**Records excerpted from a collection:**
■ ■ ■ ■ ■ ■ ■

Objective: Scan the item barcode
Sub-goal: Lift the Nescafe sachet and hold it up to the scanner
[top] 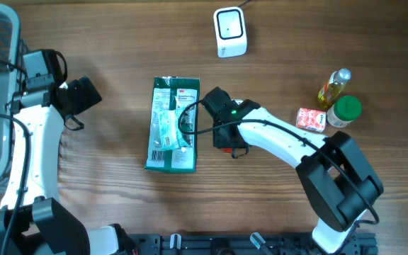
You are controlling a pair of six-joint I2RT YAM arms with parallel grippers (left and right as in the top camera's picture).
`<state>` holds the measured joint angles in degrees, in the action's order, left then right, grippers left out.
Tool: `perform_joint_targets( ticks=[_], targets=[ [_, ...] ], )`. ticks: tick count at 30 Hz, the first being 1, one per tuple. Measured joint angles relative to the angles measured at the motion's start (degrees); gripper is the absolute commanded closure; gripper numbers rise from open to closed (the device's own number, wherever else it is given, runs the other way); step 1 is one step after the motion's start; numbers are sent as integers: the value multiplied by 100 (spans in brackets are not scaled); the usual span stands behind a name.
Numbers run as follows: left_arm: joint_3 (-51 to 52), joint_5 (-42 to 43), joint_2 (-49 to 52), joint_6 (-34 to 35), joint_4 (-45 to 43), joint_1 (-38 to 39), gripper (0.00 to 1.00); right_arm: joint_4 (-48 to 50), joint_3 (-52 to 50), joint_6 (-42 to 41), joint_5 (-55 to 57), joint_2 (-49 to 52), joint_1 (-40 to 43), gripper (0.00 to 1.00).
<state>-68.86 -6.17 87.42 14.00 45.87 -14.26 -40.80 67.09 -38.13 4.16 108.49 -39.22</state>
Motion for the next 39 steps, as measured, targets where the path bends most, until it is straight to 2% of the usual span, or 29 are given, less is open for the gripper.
perform_joint_targets(
  ticks=[2, 4, 8, 11, 13, 17, 21, 25, 30, 35, 39],
  targets=[
    [0, 0, 0, 0, 0, 0, 0, 22, 0, -20, -7, 37, 0, 88],
    [0, 0, 0, 0, 2, 0, 0, 70, 0, -26, -22, 39, 0, 95],
    [0, 0, 0, 0, 0, 0, 0, 74, 46, 236, -413, 35, 160, 96],
    [0, 0, 0, 0, 0, 0, 0, 131, 146, 1001, -1515, -131, 476, 96],
    [0, 0, 0, 0, 0, 0, 0, 212, 199, 1821, -2756, -422, 688, 96],
    [0, 0, 0, 0, 0, 0, 0, 444, 271, 2931, -4627, -651, 748, 96],
    [0, 0, 0, 0, 0, 0, 0, 1086, 260, 3370, -6022, -651, 723, 96],
    [0, 2, 0, 0, -2, 0, 0, 1982, 245, 3322, -7488, -651, 730, 96],
    [0, 0, 0, 0, 0, 0, 0, 2828, 243, 2570, -8926, -654, 925, 96],
    [0, 2, 0, 0, 0, 0, 0, 2973, 238, 1867, -9333, -960, 1158, 95],
    [0, 2, 0, 0, 0, 0, 0, 2975, 236, 1576, -9350, -2096, 1574, 96]
  ],
)
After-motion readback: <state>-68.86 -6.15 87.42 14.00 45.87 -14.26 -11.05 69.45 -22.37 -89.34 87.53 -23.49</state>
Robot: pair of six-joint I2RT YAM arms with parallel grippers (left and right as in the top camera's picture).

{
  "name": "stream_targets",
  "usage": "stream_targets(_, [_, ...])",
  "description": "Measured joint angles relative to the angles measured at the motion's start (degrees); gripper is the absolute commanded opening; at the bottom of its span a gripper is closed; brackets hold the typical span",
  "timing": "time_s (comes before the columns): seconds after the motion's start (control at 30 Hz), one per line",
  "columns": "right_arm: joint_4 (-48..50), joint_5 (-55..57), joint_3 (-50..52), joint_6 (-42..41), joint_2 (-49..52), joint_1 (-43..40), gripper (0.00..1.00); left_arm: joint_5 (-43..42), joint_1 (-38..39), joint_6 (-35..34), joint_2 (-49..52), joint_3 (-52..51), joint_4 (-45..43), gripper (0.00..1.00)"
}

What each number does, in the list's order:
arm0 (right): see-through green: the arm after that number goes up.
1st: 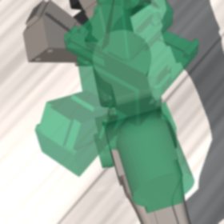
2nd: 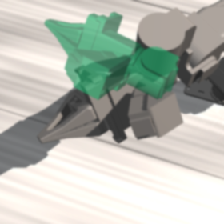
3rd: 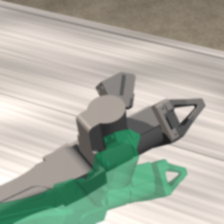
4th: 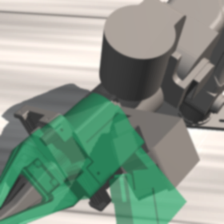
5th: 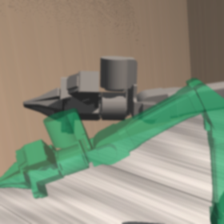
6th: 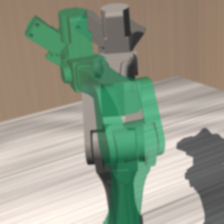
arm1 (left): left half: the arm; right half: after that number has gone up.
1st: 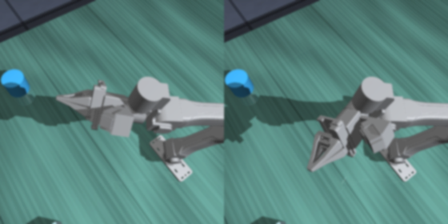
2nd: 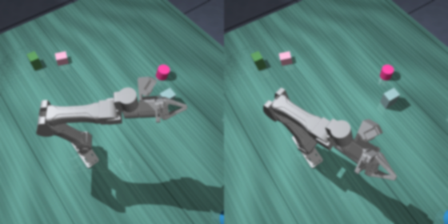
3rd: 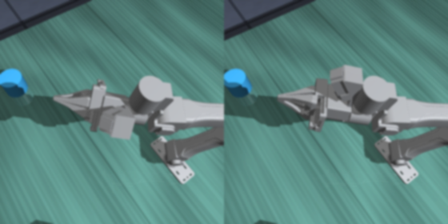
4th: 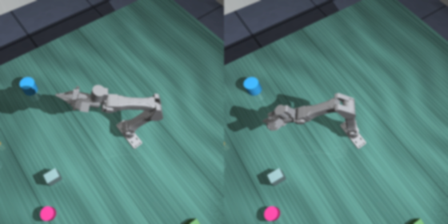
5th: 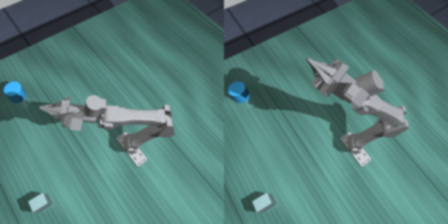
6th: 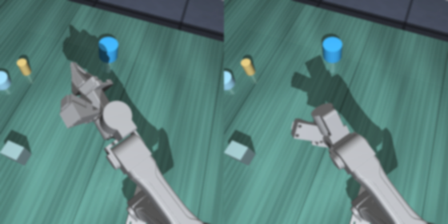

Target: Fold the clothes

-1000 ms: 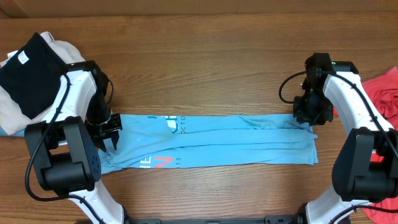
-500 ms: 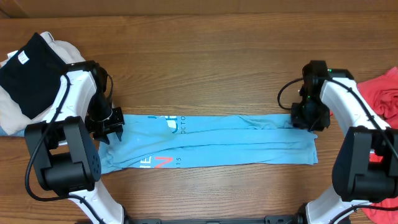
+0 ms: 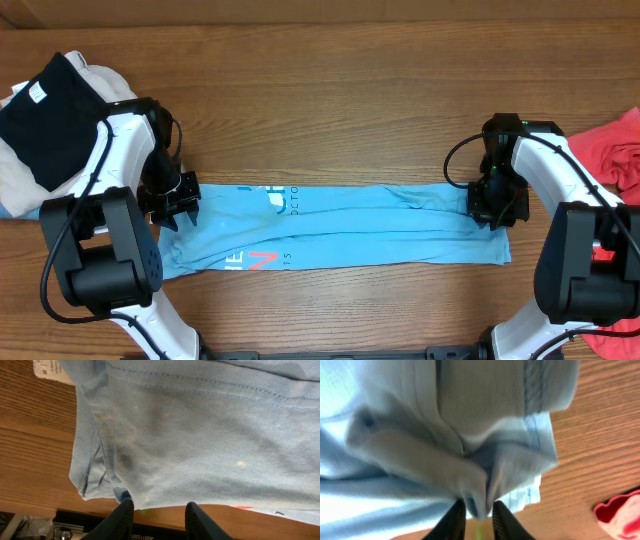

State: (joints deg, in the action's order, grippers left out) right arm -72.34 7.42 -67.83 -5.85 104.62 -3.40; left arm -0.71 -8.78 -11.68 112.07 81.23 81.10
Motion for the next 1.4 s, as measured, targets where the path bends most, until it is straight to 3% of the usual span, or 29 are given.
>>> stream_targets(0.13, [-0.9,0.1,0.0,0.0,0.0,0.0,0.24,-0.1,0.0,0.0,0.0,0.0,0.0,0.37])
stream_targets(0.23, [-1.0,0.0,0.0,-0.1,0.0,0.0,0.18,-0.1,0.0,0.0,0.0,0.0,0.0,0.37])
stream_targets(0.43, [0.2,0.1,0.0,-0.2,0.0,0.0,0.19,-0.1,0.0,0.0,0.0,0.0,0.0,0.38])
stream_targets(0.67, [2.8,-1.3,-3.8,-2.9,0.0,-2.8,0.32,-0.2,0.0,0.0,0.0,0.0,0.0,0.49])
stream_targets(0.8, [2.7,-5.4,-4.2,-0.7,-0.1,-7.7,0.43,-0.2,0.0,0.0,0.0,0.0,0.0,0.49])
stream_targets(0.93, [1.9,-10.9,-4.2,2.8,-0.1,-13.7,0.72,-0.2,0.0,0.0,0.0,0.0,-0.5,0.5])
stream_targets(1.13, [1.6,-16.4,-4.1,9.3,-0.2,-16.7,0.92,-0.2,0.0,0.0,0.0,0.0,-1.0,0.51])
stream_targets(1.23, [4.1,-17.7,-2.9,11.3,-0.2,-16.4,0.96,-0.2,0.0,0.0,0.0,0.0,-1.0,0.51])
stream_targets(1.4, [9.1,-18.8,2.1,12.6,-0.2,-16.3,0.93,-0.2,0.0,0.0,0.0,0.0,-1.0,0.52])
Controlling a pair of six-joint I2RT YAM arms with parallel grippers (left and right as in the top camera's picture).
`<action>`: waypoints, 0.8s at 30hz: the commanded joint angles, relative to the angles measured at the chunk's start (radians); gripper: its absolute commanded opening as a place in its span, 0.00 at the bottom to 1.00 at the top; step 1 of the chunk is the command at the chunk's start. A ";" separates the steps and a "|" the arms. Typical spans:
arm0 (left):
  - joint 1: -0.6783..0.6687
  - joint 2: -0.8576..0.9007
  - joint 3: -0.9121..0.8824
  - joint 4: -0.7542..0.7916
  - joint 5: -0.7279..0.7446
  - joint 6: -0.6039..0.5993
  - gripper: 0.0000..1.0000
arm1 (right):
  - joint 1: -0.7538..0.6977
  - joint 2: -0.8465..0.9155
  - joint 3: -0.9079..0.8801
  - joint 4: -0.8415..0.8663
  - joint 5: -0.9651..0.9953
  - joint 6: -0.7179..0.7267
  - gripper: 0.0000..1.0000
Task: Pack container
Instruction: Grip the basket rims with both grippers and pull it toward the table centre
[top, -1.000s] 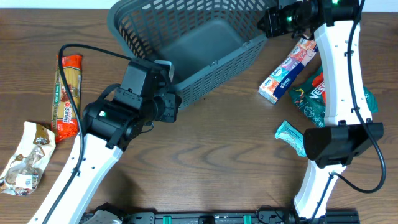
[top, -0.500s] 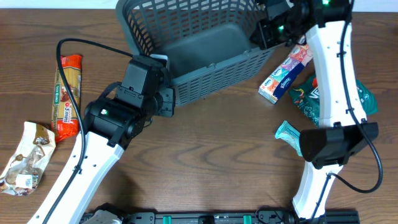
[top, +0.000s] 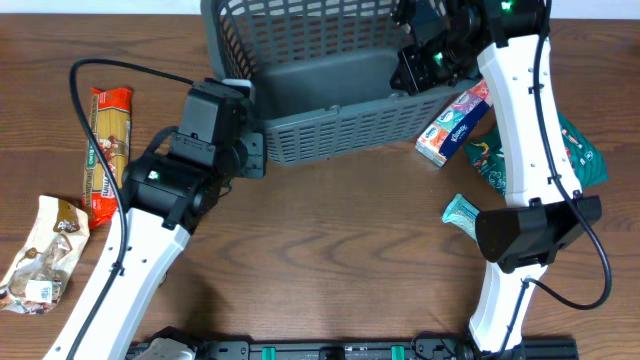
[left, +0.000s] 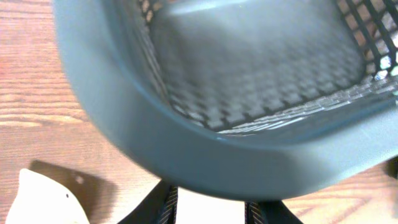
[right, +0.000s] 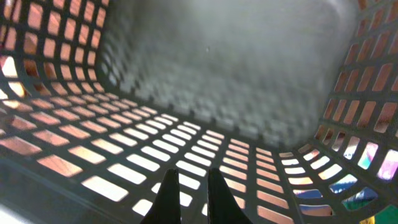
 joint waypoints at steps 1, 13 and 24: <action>0.027 0.003 0.029 0.017 -0.018 0.024 0.26 | 0.005 0.019 0.005 -0.026 0.025 -0.017 0.01; 0.068 0.003 0.029 0.050 -0.017 0.043 0.26 | 0.005 0.019 0.005 -0.062 0.024 -0.017 0.01; 0.068 -0.006 0.029 0.019 -0.087 0.052 0.43 | -0.013 -0.008 0.008 0.124 0.030 -0.011 0.29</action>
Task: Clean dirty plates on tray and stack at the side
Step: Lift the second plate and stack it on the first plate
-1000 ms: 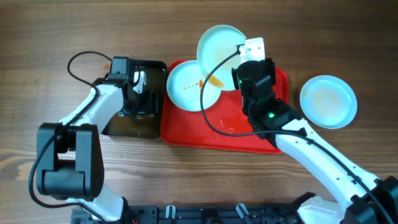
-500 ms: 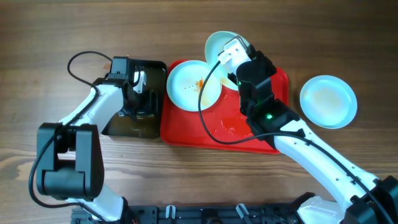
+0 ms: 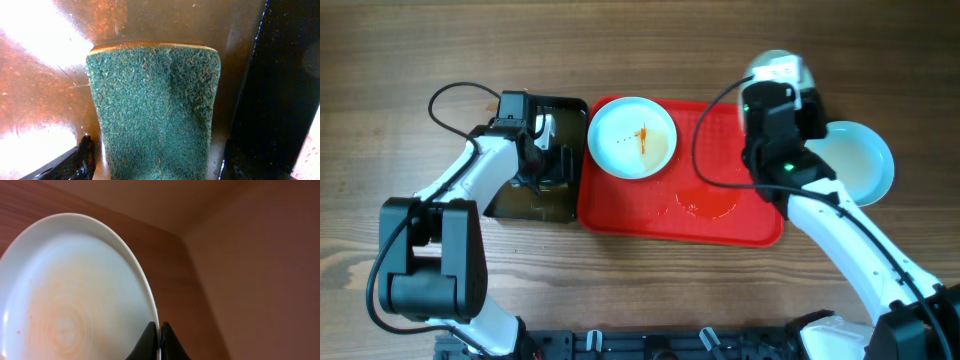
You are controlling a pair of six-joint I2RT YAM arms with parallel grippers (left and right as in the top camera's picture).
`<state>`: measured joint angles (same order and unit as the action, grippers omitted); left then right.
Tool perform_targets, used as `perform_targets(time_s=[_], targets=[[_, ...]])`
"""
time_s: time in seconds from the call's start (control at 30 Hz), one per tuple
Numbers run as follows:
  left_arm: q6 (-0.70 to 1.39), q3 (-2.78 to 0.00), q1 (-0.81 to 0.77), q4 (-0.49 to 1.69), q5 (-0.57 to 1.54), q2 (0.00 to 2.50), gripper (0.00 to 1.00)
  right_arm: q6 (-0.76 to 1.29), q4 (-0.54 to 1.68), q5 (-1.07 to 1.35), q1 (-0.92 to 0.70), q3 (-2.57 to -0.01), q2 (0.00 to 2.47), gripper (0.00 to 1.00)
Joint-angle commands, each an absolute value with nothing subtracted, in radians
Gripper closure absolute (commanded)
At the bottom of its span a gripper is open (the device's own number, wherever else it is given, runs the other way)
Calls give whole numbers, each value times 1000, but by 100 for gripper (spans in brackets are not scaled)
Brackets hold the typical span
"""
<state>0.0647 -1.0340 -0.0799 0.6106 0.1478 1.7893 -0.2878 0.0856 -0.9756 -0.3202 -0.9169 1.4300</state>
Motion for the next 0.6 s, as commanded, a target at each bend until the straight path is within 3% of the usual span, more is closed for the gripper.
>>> perform_targets(time_s=[0.0, 0.1, 0.23, 0.43, 0.57], targets=[[64, -1049, -76, 611, 168, 1770, 21, -214, 116, -1117, -247, -922, 1443, 96], [64, -1049, -76, 611, 167, 1770, 21, -46, 236, -958, -162, -922, 1443, 96], [64, -1049, -76, 611, 167, 1770, 21, 237, 408, -566, 52, -922, 1443, 96], [64, -1049, -76, 611, 167, 1770, 21, 348, 484, -220, 337, -921, 1443, 89], [64, -1049, -76, 611, 167, 1770, 21, 348, 493, -155, 440, -921, 1443, 90]])
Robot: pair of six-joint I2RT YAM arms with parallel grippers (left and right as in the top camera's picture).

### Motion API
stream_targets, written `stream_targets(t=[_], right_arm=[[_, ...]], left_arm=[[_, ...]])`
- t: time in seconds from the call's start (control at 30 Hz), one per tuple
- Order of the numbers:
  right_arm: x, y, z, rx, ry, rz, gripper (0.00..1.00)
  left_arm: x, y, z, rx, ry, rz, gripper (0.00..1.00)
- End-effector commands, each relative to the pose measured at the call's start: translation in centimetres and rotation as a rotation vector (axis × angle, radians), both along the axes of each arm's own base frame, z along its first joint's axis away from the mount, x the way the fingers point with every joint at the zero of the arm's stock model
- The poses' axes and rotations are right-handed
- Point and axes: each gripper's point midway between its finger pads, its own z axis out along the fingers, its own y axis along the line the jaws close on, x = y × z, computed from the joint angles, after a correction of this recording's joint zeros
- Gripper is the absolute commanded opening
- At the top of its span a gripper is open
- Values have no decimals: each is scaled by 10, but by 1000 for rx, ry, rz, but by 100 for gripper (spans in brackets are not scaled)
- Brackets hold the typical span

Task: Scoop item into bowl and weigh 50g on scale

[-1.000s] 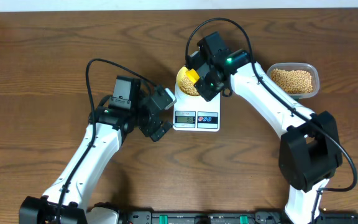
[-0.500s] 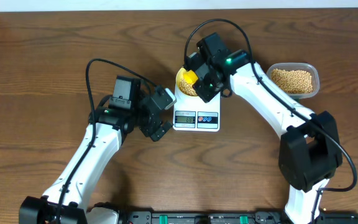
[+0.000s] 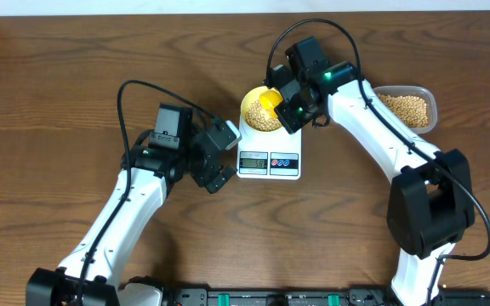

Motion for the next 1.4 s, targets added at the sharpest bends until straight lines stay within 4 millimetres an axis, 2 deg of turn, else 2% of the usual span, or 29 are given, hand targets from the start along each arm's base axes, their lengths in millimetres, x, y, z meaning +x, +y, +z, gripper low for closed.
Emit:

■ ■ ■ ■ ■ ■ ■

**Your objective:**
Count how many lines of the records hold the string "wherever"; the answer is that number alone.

**Solution below:**
2